Tinta Bruta: a solidão pintada de rosa
É interessante quando, no cinema, a solidão não é retratada apenas como um estado, mas como um processo; por que aquela pessoa se sente sozinha e como sustenta a própria realidade. O que Tinta Bruta faz enquanto um filme de "estudo de personagem" encontra uma convergência muito bonita entre a existência de seu protagonista e a cidade, personagem fria, tímida e silenciosa que está no plano de fundo dessa história.
"Minha vó dizia que o centro de Porto Alegre vai afundar", diz uma das personagens após revelar um acontecimento pessoal de tristeza. Essa justificativa na melancolia dos espaços e das pessoas insiste ao redor da insociabilidade de Pedro, o homem-garoto que sobrevive da imagem erótica que vende para uma "sociedade" digital tão solitária quanto ele e os membros perdidos daquela cidade.

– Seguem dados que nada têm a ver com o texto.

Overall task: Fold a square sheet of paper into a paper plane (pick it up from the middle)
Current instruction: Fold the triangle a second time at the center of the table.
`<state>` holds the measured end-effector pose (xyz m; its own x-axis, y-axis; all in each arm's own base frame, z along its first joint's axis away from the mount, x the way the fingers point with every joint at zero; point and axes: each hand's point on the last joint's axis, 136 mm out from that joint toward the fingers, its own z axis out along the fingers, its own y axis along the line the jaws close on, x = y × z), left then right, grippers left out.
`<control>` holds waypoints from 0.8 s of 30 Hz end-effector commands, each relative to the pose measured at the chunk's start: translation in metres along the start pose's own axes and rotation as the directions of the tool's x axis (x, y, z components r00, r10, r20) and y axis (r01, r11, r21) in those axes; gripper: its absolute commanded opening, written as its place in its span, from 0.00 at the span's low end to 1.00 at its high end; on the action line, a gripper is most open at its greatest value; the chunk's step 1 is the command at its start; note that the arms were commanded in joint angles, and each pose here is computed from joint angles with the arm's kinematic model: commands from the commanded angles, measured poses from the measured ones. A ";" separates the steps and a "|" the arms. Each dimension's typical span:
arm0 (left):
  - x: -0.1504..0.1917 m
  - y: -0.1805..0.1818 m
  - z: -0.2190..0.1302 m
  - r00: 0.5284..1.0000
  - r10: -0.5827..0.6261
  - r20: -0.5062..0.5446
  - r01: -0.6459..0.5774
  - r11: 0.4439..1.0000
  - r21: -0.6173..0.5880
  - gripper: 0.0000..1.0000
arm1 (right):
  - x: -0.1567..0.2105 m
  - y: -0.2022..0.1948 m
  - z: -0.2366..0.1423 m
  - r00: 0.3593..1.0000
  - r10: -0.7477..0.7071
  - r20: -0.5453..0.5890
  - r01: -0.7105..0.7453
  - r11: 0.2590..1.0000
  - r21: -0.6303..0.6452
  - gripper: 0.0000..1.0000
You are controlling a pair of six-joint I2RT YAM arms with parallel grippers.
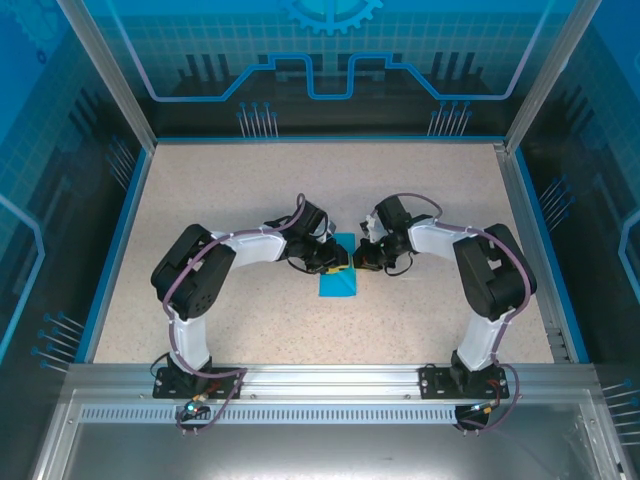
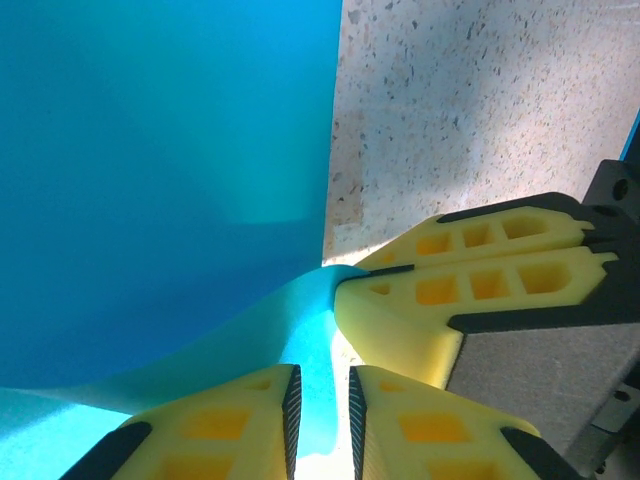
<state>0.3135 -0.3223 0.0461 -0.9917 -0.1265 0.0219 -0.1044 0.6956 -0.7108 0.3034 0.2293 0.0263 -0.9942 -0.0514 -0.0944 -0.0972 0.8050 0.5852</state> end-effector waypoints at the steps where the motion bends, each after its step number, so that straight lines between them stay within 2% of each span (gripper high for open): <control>1: -0.001 -0.005 0.004 1.000 0.008 -0.025 -0.007 1.000 0.020 0.23 | -0.002 0.003 0.004 1.000 -0.023 -0.015 0.023 1.000 0.008 0.06; 16: 0.001 0.003 0.008 0.999 -0.002 -0.039 0.002 1.000 -0.003 0.23 | 0.003 0.001 0.005 0.999 -0.013 -0.031 0.014 1.000 0.010 0.06; 24: 0.002 -0.010 0.000 0.999 0.026 -0.031 -0.025 0.999 0.036 0.23 | 0.010 0.001 0.004 0.999 -0.003 -0.043 0.003 1.000 0.007 0.07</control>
<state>0.3131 -0.3239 0.0393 -0.9919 -0.1209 0.0396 -0.1133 0.6981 -0.7070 0.3043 0.2293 0.0233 -0.9951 -0.0512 -0.0842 -0.0907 0.8092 0.5805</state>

Na obra, o sexo pouco tem relação com o desejo, como se fosse o bastidor da indústria da pornografia ou prostituição, transformando-se numa ação secreta e marginal. Ganha também o traço da criminalização em relação imediata ao delito de Pedro, principalmente porque o sexo, assim como sair para caminhar pela cidade, é uma experiência de precisar se relacionar com o outro – tudo que mais lhe aflige.
Pedro, porém, não vive num contexto de marginalização como as industrias citadas acima; é essa contradição que o torna especial para o cinema brasileiro. O prazer unilateral e onírico é ponto de partida tanto para a relação entre solidão e sobrevivência, quanto para o próximo passo dado a partir do segundo capítulo (e mais interessante) da obra.

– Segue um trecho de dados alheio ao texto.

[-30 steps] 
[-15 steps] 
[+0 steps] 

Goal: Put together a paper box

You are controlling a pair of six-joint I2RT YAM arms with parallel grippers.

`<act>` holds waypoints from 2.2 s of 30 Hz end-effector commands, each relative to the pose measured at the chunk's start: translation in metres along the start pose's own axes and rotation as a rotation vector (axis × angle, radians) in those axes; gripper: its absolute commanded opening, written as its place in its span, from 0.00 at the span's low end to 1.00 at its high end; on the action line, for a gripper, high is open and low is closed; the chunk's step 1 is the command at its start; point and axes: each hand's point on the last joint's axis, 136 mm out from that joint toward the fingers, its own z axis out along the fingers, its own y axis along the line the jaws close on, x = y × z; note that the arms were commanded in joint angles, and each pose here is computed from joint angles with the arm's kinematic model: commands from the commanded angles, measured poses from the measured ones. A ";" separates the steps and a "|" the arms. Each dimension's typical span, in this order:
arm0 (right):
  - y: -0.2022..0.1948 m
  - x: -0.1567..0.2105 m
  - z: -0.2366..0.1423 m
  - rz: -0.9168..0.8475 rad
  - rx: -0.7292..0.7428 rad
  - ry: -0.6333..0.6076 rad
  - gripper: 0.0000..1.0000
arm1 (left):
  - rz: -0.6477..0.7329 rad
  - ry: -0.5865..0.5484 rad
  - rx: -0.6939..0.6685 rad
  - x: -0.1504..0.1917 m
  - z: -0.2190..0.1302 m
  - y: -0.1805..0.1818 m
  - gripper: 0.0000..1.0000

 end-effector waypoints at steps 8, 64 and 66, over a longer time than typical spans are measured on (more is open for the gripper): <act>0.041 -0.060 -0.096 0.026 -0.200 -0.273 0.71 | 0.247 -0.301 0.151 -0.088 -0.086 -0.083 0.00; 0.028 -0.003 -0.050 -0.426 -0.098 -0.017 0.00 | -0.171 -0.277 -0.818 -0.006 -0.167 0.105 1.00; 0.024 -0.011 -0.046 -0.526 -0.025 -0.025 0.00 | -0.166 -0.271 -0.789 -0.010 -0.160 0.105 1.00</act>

Embora seja dividido em três partes pintadas como atos, compreendo o filme como uma linha reta que pressiona seu protagonista por todos os lados esperando que, de certo modo, exploda. Pelo caminho, Pedro encontra três personagens que vão mexer com sua realidade, assim como evoca a canção enérgica “Flerte Revival”, da carioca Letrux, que surge numa das cenas “pops” que revigoram a consciência secreta e “underground” da cidade interpretada como sua vida.
Nessa abordagem abertamente “moderna” em falar sobre uma sociedade desunida, Tinta Bruta se traveste de cinema pop, sonora e visualmente, buscando todo o proveito de um “gogoboy” online que se pinta de luz-neon. Nessa esfera está a gênese da obra porque aos poucos vai significando cada vez mais à plateia pelo impacto estético, e cada vez menos para Pedro, dando espaço para sua transformação que custa a encontrar espaço na estrutura do roteiro.

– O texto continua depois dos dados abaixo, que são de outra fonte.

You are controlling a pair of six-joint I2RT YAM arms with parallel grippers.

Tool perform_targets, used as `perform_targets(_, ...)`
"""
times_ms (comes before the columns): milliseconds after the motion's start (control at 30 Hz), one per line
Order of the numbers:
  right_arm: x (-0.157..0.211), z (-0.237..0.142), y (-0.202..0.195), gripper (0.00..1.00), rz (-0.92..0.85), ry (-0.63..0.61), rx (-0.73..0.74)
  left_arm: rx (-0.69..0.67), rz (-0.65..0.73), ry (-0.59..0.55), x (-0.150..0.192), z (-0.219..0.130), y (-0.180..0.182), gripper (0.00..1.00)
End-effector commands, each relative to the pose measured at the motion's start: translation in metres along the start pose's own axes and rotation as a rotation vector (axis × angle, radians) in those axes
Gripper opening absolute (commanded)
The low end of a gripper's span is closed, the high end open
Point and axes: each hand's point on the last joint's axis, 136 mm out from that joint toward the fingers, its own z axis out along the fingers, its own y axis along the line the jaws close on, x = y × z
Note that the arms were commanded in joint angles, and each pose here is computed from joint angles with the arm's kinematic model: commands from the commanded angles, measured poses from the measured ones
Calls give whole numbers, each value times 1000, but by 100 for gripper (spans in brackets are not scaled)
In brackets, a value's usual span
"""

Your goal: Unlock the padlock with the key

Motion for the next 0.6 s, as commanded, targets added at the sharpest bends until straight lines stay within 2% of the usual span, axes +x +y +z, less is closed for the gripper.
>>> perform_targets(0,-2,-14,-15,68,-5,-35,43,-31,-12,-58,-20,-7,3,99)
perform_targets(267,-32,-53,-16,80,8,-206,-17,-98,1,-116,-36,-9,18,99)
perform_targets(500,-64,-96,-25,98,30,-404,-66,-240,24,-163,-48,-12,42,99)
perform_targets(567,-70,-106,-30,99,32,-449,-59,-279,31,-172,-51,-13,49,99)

O que pesa em dúvida na história de Filipe Matzembacher e Márcio Reolon (ambos do ensosso Beira-Mar), no entanto, é a dimensão dessas transformações. É enigmática a presença da avó, quase como um espírito de conforto, mas custa a convencer como contribuição para além de uma cena específica. No dito “terceiro ato”, o retorno da ameaça como gatilho ao impulso violento de Pedro também evoca muitos pensamentos, mas o acontecimento é isolado logo em seguida. O destaque fica com Leo, vivido por Bruno Fernandes com o mesmo enigma que Shico Menegat evoca um Pedro assombroso. O laço estabelecido entre os dois, partindo do necessidade de identificação e a posterior quebra de alguns limites narrativos, garante ao filme uma coragem que o humaniza. O corpo nu se ressignifica, e a obra registra não somente os descaminhos da solidão, mas principalmente o surgimento do desejo.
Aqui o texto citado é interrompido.